И все шло хорошо, пока у нее не умер ребенок, сказал он, тогда-то Мора и написала свою первую картину. Он сказал:
– Может быть, люди должны пережить трагедию, чтобы начать делать то, что любят.
Ты сказал Мисти все это.
Ты сказал, что Микеланджело страдал маниакально-депрессивным психозом и изображал себя на своих полотнах мучеником, с которого сдирают кожу. Анри Матисс завязал с юриспруденцией из-за аппендицита. Роберт Шуман начал сочинять только после того, как его правую руку парализовало, что покончило с его карьерой концертирующего пианиста.
Ты копался в своем кармане, пока говорил это. Ты собирался что-то выудить оттуда.
Ты говорил о Ницше и его третичном сифилисе. Моцарте и его уремии. Пауле Клее[14] и склеродерме, от которой его суставы и мускулы съежились так, что он умер. Фриде Кало и межпозвонковой грыже, усеявшей ее ноги кровоточащими язвами. Лорде Байроне и его косолапости. Сестрах Бронте[15] и их туберкулезе. Марке Ротко[16] и его самоубийстве. Фланнери О’Коннор[17] и ее волчанке. Вдохновению нужны болезнь, увечье, безумие.
– По словам Томаса Манна, – сказал Питер, – «Великие художники – великие инвалиды».
И все туда же, на плед, ты аккуратно выложил что-то.
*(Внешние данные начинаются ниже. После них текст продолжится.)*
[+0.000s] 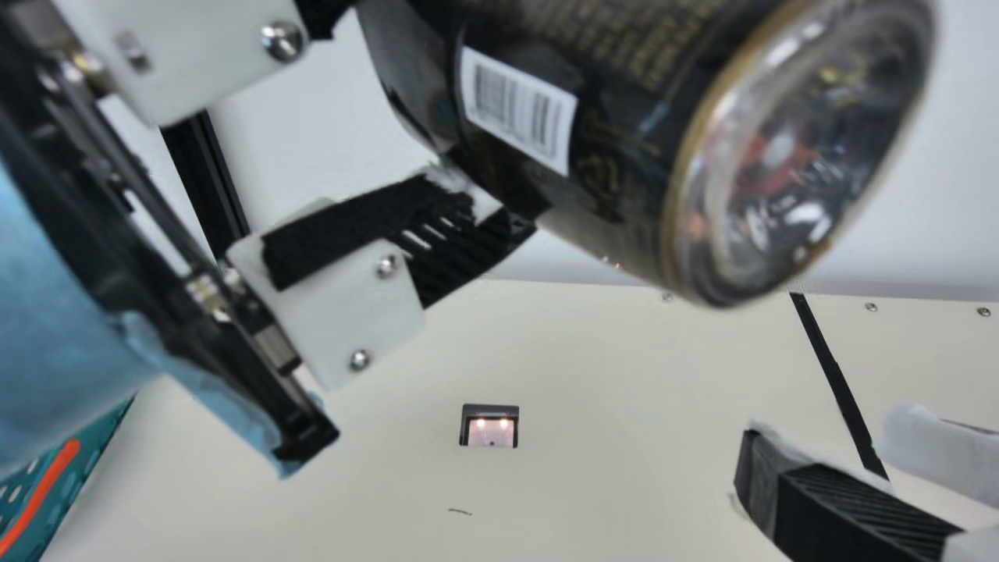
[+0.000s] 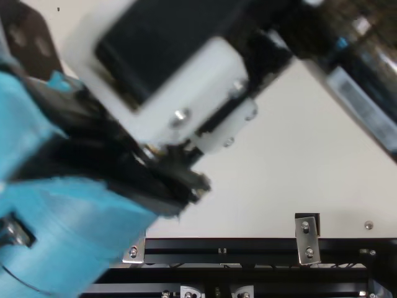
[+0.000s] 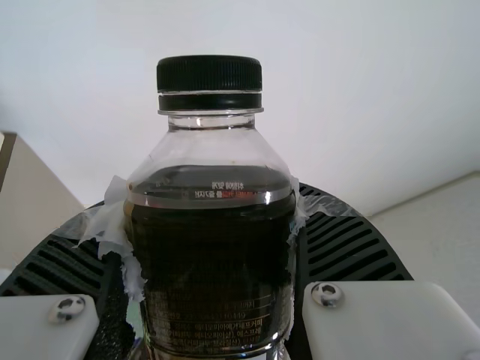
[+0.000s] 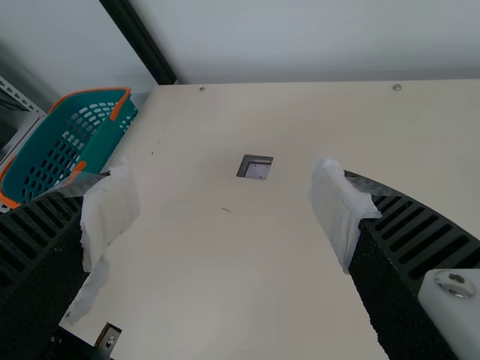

Там, на пледе, окруженная кисточками и тюбиками краски, сияла здоровенная стразовая брошь. Здоровенная, круглая, как серебряный доллар, брошь лучилась самоцветами прозрачного стекла, малюсенькими полированными зеркалами в круге желтых и оранжевых шутих, все зеркала – поцарапанные и мутные. Лежа там, на пледе, брошь словно взорвалась брызгами солнечного света. Металл был тускло-серым, впившимся в стразы крохотными острыми зубками.
Питер сказал:
– Ты слышишь хоть, о чем я толкую?
И Мисти подняла брошь. Блеск отразился прямо в ее глаза, и она была ослеплена, парализована. Отключилась от всего вокруг, от солнца и сорняков.
– Это тебе, – сказал Питер, – для вдохновения.
Мисти… ее отражение, разбитое дюжину раз, маячило в каждом стразе. Тыща осколков ее лица.
Обращаясь к искрящимся цветам у нее на ладони, Мисти сказала:
– Ну так скажи мне.
Она сказала:
– Как умер муж Моры Кинкейд?
И Питер, зеленые зубы, он выплюнул зелень в высокие сорняки, стеной окружавшие их. Черный крест на его лице. Облизнув зеленым языком свои зеленые губы, Питер сказал:
– Убийство.
Питер сказал:
– Они убили его.
И Мисти взяла в руку кисть.
6 июля
Просто для протокола: говенная старая библиотека с обоями, что расползаются по швам, и дохлыми мухами в матовых лампах, свисающих с потолка, – все, что ты помнишь, по-прежнему здесь. Если ты помнишь. Все тот же истершийся глобус, пожелтевший до цвета нитроглицерина. Континенты, рассеченные на страны вроде Пруссии и Бельгийского Конго. Здесь по-прежнему есть табличка в рамочке, гласящая: «Каждый пойманный за порчей книг будет привлечен к суду».
Старая миссис Терримор, библиотекарша, носит все тот же твидовый костюм, вот только теперь у нее на лацкане – картонный кружок размером с лицо, гласящий: «Найди Себя в Новом Будущем с Помощью Финансовых Консультаций Оуэна Лэндинга».
То, что тебе непонятно, ты можешь понимать как угодно.
По всему острову ходят люди с точно такими же нагрудными бляхами или в футболках с каким-нибудь слоганом. За это они получают скромный приз или денежную награду. За превращение своих тел в афишные тумбы. За то, что носят бейсболки с телефонными номерами, начинающимися на «1-800».[18]